SCHWANEBECK Autor Fleming war ein ganz großer Freund der amerikanischen Krimischule, seine Vorbilder kamen nicht aus dem verknöcherten Dunstkreis britischer klassischer Abenteuerliteratur. Deswegen sind die Männer bei Fleming meist versoffen, abgebrüht und zynisch. Er bietet auch „femmes fatales“ auf, die ein falsches Spiel spielen, weswegen Bond am Ende von „Casino Royale“, als seine Freundin stirbt, ja auch „Die Schlampe ist tot“ sagt – sehr prägend für das Frauenbild des literarischen Bond. In Flemings Büchern finden sich Antisemitismus, dazu Vorurteile etwa über Asiaten, denen man meist nicht trauen kann – nicht direkt aus der Erzählersicht, sondern gebrochen durch Bonds Perspektive. Bond steckt voller Vorurteile, für ihn sind alle Frauen, Juden, Schwarzen, Asiaten auf ihre Weise gleich. Das ist in den Filmen abgemildert, auch schon in den frühen, denn in den 1960ern, als die ersten Kino-Bonds entstanden, ging alles etwas spielerischer zu, in Richtung einer etwas offeneren Gesellschaft und auch einer „Playboy“-Kultur.

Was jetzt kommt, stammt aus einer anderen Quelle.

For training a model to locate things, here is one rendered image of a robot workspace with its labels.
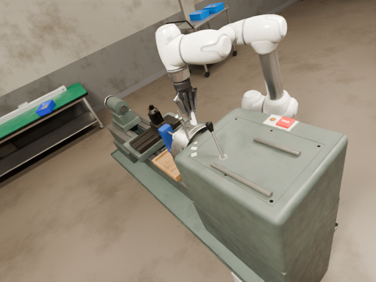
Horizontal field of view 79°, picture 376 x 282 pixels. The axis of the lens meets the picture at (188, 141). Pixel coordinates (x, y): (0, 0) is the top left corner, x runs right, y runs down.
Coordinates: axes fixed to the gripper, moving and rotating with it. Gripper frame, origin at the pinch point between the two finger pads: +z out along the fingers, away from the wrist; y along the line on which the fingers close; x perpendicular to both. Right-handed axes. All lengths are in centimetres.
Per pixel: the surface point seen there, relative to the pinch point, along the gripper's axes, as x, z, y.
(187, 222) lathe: -18, 84, 18
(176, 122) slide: -65, 39, -25
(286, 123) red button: 32.0, 9.2, -26.7
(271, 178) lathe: 43.5, 11.9, 2.5
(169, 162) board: -41, 49, 3
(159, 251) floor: -55, 140, 42
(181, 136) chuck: -14.0, 15.4, 1.8
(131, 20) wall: -411, -6, -187
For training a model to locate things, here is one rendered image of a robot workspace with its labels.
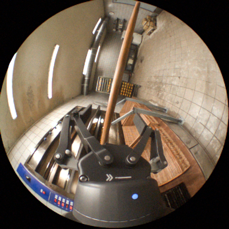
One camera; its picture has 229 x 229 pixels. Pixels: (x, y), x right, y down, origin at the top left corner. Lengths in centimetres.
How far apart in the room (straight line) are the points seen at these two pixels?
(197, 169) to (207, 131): 64
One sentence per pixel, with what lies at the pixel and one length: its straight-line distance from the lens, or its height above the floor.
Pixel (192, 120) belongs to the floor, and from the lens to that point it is 128.
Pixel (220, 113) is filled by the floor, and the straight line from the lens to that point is 123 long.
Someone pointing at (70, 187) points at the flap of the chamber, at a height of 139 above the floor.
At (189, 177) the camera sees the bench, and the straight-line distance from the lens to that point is 72.
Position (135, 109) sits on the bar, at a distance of 68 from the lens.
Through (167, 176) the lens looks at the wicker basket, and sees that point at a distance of 81.
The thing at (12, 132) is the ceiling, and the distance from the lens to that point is 153.
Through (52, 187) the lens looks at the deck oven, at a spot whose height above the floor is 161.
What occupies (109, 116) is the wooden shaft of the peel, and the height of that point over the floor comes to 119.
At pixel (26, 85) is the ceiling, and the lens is 151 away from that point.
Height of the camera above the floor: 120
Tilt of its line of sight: 6 degrees down
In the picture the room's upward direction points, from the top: 80 degrees counter-clockwise
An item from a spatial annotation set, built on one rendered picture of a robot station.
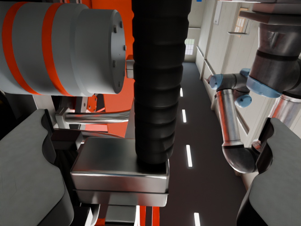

Ist der literarische Bond ohnehin nicht eine eher langweilige Figur? Ein etwas spießiger Snob mit Vorliebe für edle Marken-Waren, die Fleming höchst liebevoll immer und immer wieder herunterbetet?

SCHWANEBECK Spießer trifft es ganz gut, Flemings Bond ist ein ziemlich reaktionärer Knochen, vor allem der häusliche Bond, den man in den Filmen ja selten sieht: Er braucht seine Rituale, seine morgendlichen Rühreier, seinen Kaffee und seine vertraute Zigarettenmarke.

Ihr Buch enthält sich der üblichen, meist nutzlosen Listen, etwa wer der beste Bond-Darsteller oder was sein schönstes Auto ist – aber einen Film bezeichnen Sie als den mitreißendsten, auch meinen Lieblings-Bond: „Im Geheimdienst ihrer Majestät“. Was macht den Film so besonders?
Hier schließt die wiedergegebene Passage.